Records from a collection
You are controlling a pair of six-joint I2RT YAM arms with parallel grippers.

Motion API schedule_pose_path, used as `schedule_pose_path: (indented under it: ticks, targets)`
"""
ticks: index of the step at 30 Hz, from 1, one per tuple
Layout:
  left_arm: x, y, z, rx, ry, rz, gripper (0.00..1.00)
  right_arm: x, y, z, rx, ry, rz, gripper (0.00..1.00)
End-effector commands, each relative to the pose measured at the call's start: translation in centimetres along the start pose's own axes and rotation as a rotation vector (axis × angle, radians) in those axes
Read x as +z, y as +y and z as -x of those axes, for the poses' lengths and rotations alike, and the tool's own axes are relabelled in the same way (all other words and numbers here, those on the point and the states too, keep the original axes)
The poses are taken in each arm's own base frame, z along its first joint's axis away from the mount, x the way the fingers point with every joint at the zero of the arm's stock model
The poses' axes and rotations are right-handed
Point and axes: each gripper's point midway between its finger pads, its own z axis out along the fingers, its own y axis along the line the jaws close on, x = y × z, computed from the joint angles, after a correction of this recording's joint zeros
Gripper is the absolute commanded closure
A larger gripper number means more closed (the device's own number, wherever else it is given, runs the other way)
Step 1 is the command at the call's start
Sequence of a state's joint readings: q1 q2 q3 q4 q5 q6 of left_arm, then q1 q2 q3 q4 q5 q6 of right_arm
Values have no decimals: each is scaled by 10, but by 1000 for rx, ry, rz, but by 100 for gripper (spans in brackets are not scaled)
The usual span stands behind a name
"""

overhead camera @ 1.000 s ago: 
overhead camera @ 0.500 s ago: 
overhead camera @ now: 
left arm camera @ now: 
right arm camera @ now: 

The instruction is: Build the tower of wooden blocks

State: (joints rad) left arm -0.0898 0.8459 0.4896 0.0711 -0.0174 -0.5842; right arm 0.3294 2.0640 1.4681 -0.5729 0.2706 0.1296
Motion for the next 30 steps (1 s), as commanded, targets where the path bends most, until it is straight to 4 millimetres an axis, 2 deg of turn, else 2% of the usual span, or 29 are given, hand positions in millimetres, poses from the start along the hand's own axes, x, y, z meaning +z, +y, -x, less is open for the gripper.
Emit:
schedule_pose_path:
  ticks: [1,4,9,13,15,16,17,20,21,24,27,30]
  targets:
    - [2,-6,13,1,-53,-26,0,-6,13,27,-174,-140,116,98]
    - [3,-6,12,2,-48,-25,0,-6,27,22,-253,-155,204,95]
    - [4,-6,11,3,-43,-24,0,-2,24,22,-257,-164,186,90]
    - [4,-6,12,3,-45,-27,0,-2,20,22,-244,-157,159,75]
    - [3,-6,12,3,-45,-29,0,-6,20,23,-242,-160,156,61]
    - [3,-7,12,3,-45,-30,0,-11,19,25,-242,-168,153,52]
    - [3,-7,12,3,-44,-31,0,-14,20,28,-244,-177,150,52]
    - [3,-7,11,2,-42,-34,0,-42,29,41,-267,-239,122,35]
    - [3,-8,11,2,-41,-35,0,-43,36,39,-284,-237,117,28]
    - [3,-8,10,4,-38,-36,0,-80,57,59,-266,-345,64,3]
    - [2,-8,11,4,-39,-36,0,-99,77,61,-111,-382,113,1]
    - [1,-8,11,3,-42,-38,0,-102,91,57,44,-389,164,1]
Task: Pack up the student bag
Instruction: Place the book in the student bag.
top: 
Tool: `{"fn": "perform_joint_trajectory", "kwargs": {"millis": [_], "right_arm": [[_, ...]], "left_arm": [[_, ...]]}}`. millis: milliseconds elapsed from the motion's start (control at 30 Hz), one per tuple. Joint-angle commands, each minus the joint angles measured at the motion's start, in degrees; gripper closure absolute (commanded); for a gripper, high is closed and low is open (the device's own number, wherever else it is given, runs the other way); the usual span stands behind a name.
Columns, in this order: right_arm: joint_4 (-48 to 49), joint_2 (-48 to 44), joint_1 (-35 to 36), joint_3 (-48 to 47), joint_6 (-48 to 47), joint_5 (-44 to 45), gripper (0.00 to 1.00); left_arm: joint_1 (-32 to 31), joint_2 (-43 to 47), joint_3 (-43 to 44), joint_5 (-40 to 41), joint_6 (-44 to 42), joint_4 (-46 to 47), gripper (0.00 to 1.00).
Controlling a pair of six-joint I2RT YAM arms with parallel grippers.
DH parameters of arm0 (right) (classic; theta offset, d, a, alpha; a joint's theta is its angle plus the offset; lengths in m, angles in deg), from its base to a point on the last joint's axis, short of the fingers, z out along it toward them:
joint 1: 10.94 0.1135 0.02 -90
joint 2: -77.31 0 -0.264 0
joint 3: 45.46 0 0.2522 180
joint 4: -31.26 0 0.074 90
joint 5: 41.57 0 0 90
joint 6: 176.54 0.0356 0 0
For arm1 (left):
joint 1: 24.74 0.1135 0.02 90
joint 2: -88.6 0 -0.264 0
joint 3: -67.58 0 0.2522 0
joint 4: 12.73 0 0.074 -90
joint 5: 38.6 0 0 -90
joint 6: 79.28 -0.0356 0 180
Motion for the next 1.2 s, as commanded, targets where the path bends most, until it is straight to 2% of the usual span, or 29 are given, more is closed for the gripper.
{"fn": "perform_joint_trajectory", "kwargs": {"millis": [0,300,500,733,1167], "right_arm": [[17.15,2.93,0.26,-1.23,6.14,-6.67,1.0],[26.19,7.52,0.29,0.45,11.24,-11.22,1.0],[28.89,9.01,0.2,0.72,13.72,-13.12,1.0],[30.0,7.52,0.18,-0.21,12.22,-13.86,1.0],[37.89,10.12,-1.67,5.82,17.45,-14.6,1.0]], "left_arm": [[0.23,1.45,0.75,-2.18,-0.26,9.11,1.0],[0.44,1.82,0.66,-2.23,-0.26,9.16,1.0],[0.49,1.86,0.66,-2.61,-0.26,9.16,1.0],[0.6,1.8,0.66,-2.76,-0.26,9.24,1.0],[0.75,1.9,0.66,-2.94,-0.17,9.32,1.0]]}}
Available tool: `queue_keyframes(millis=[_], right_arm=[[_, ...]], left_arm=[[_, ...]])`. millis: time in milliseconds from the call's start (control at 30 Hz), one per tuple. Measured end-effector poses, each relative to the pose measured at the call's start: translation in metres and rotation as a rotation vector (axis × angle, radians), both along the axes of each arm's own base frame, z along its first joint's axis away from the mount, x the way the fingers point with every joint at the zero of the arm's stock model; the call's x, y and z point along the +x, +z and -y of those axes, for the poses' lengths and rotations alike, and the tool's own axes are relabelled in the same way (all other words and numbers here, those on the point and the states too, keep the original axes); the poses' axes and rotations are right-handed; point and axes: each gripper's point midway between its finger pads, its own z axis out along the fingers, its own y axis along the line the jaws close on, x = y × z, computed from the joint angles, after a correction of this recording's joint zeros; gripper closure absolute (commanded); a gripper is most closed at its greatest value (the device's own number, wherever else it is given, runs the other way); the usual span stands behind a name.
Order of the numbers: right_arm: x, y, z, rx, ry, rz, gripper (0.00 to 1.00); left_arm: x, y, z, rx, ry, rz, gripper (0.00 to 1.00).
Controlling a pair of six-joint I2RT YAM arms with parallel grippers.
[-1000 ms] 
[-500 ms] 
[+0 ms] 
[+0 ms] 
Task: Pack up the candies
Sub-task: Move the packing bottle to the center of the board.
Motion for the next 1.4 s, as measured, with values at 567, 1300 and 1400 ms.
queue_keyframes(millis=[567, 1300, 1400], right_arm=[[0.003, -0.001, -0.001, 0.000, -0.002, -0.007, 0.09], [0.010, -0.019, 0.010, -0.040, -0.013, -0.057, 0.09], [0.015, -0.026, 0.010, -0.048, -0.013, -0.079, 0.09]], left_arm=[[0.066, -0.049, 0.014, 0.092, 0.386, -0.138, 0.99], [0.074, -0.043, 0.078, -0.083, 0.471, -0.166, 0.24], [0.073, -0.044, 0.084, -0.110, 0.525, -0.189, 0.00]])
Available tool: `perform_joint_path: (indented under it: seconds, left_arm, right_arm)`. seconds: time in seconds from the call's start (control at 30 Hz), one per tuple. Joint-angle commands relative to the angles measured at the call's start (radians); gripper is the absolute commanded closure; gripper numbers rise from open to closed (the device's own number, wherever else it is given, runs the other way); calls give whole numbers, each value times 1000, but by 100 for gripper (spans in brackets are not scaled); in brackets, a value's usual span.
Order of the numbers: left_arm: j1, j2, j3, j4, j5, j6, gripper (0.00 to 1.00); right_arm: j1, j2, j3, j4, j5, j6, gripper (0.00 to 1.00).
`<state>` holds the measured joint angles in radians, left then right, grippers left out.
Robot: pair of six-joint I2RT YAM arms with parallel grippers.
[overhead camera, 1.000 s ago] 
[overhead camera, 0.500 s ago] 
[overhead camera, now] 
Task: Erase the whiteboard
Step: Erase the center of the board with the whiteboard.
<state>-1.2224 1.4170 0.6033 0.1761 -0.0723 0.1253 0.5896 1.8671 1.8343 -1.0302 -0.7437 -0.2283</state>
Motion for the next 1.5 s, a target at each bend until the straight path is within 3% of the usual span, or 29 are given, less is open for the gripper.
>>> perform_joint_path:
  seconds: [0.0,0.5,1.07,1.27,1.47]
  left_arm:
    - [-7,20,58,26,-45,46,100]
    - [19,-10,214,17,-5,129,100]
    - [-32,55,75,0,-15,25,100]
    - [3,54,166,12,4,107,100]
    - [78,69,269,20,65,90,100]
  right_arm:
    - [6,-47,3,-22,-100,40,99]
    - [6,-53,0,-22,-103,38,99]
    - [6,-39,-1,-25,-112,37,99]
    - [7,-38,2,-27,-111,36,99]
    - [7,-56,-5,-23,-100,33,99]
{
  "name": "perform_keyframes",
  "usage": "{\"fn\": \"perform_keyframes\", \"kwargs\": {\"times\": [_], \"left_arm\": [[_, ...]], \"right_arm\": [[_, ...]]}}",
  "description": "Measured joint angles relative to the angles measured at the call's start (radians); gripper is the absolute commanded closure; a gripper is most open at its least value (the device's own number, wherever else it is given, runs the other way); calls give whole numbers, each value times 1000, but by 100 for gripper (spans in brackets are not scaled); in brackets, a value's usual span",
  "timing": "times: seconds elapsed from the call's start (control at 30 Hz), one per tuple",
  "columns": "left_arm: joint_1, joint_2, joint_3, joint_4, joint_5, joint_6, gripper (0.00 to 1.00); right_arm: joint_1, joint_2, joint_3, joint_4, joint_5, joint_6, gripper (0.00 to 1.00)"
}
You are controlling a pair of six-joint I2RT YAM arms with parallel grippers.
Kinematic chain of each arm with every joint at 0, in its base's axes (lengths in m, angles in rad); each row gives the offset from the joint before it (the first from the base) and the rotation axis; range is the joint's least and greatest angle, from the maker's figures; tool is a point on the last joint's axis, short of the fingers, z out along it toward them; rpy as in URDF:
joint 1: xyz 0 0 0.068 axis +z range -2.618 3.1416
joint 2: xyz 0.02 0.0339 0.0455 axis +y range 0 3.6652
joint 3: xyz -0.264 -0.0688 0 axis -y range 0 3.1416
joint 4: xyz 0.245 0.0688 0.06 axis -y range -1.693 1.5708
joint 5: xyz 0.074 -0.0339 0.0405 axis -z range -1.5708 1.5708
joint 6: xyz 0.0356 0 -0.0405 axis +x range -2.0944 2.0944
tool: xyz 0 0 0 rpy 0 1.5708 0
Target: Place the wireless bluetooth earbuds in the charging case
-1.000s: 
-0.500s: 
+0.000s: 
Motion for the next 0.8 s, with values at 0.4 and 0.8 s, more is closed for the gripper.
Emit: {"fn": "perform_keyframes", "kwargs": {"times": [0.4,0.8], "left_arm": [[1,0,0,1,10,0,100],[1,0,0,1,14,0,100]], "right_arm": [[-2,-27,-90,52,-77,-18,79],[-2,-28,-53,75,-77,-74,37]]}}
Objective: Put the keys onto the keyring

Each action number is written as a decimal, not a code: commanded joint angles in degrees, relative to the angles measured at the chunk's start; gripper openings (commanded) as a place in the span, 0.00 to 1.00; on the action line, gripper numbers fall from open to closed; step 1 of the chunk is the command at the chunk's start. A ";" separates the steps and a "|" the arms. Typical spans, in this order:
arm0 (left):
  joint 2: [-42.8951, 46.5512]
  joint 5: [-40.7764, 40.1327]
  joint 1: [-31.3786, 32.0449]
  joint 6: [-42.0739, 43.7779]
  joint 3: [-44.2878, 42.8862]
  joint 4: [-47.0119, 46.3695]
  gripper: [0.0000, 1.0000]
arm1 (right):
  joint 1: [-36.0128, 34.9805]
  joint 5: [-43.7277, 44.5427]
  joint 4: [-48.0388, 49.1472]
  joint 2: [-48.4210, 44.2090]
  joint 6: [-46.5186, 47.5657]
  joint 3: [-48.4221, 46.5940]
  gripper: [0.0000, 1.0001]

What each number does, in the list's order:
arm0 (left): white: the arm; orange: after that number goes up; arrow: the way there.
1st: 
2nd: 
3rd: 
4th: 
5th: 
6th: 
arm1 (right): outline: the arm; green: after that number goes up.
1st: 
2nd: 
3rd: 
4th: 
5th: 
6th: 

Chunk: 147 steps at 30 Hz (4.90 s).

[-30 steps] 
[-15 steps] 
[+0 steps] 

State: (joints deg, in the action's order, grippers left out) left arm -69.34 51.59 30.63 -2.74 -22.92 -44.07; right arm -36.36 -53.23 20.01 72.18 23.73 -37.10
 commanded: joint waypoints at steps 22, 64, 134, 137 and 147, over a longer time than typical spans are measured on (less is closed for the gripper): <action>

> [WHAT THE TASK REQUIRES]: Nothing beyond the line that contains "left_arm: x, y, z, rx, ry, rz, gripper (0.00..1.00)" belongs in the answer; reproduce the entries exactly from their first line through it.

> [RESULT]:
You are controlling a pair of six-joint I2RT YAM arms with parallel grippers.

Motion API schedule_pose_path, used as `schedule_pose_path: (indented under it: ticks, targets)`
"""
ticks: index of the step at 30 Hz, from 1, one per tuple
Layout:
  left_arm: x, y, z, rx, ry, rz, gripper (0.00..1.00)

With that, the exercise is complete.